L'interdiction, qui entrera en vigueur dimanche, vise tout nouveau tatouage de grande taille situé sous le coude ou le genou. Le corps des Marines justifie cette mesure en expliquant que ce type d'art corporel porte atteinte à son image.
"Je pense que je me ferai faire l'autre bras plus tard", ronchonne Slaton, 24 ans, qui comme d'autres, n'apprécie guère cette décision. Pour de nombreux Marines, le tatouage est une véritable tradition. Ils se font souvent tatouer les avant-bras en souvenir de camarades morts, de campagnes militaires ou de proches, et demandent fréquemment des dessins exotiques comprenant la devise de leur corps, Semper Fi, abbréviation de Semper Fidelis ("toujours fidèle").
Des dizaines de militaires de Camp Pendleton, plus grande base des Marines de la côte ouest, ont afflué dans les salons de tatouage d'Oceanside, ville toute proche, avant l'entrée en vigueur de l'interdiction.
"C'est quelque chose que j'adore faire", explique le caporal David Nadrchal, 20 ans, qui a pris rendez-vous pour se faire tatouer un drapeau irakien et les dates de son déploiement en Irak sur une jambe. "Que l'on me dise que je ne peux pas mettre sur mon corps ce que je veux, ce n'est pas rien", ajoute-t-il.
Le général James Conway, qui commande le corps des Marines, a annoncé la mesure la semaine dernière. "Certains Marines ont pris la liberté de se faire tatouer à un point qui est contraire à notre comportement professionnel", a-t-il déclaré. "Les tatouages d'une nature excessive ne représentent pas nos valeurs traditionnelles."

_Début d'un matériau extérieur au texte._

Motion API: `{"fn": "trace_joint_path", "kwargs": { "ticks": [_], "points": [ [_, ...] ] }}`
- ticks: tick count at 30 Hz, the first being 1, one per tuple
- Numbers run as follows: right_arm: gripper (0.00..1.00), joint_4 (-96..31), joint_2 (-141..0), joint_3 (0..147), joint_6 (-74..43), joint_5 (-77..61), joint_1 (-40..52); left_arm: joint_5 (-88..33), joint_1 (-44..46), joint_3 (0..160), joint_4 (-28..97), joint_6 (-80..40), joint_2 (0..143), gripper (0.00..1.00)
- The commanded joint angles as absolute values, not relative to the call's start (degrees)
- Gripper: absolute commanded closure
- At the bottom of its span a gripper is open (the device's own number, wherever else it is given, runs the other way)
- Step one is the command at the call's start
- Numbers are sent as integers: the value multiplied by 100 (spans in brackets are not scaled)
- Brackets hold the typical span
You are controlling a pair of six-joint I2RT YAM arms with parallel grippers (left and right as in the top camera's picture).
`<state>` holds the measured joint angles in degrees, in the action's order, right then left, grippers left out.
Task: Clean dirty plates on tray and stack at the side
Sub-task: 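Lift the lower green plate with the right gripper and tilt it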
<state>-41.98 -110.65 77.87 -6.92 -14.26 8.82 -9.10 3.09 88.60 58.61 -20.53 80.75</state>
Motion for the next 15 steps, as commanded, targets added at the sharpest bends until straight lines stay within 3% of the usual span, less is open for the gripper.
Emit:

L'interdiction vise avant tout les grands tatouages que les Marines se font inscrire sur les biceps et les avant-bras, ainsi que tout motif dessiné sur le bas des jambes. Seront également bannis les dessins sur la partie haute du bras dépassant des T-shirts portés à l'entraînement. En revanche, les petits tatouages individuels resteront autorisés sur les bras et les jambes.
Les Marines déjà tatoués bénéficieront d'une exemption, mais ne pourront ajouter de nouveaux dessins si cela enfreint la mesure. Quiconque surpris avec un nouveau tatouage ne respectant pas la réglementation pourrait ne pas être autorisé à se ré-engager ou risquer une sanction disciplinaire.
Un tatouage interdit pourrait constituer un refus d'obéissance punissable de deux ans de prison et d'un renvoi pour manquement à l'honneur, précise le lieutenant Brian Donnelly, porte-parole des Marines.
Les Marines et les autres corps de l'armée américaine interdisent déjà les tatouages sexistes, vulgaires, liés à des gangs ou extrémistes. Mais l'armée de Terre, qui mène le gros des combats des forces américaines en Irak et Afghanistan et cherche à recruter, a assoupli ses restrictions l'an dernier: les soldats dans ses rangs peuvent désormais se faire tatouer le dos de la main et le bas de la nuque.
Le tatoueur Jerry Layton du salon Body Temple Tatto Studio à Oceanside raconte avoir fait le plein de rendez-vous de Marines pressés de se faire tatouer avant l'entrée en vigueur de l'interdiction. "Ce sont des types qui meurent à la guerre", dit-il. "Ils peuvent combattre, mais ils ne peuvent se faire faire un tatouage? C'est ridicule."